### About this task
For the word "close", state how many lines below contain it. Give no other text.

- - - -

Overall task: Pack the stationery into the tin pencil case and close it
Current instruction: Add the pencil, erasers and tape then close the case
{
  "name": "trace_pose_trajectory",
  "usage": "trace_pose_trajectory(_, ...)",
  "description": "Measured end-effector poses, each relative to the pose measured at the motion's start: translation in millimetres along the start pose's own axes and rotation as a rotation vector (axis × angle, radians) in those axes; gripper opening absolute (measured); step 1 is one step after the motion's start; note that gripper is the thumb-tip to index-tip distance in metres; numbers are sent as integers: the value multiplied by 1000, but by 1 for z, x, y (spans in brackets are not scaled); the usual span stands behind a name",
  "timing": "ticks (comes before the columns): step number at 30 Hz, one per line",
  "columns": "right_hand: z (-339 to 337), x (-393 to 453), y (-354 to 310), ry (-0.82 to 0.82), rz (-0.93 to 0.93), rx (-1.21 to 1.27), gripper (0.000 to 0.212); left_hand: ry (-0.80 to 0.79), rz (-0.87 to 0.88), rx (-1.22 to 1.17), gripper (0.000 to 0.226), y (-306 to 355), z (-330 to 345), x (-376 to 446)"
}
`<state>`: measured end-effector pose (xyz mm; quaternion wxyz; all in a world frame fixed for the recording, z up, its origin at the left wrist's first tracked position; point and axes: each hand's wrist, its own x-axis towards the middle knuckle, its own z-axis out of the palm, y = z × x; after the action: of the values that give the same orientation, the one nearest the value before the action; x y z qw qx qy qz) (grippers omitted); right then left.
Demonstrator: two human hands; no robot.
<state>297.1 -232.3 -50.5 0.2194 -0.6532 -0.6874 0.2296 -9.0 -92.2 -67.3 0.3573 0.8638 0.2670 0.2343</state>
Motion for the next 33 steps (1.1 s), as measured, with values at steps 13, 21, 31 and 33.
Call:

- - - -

### Output of the exercise
2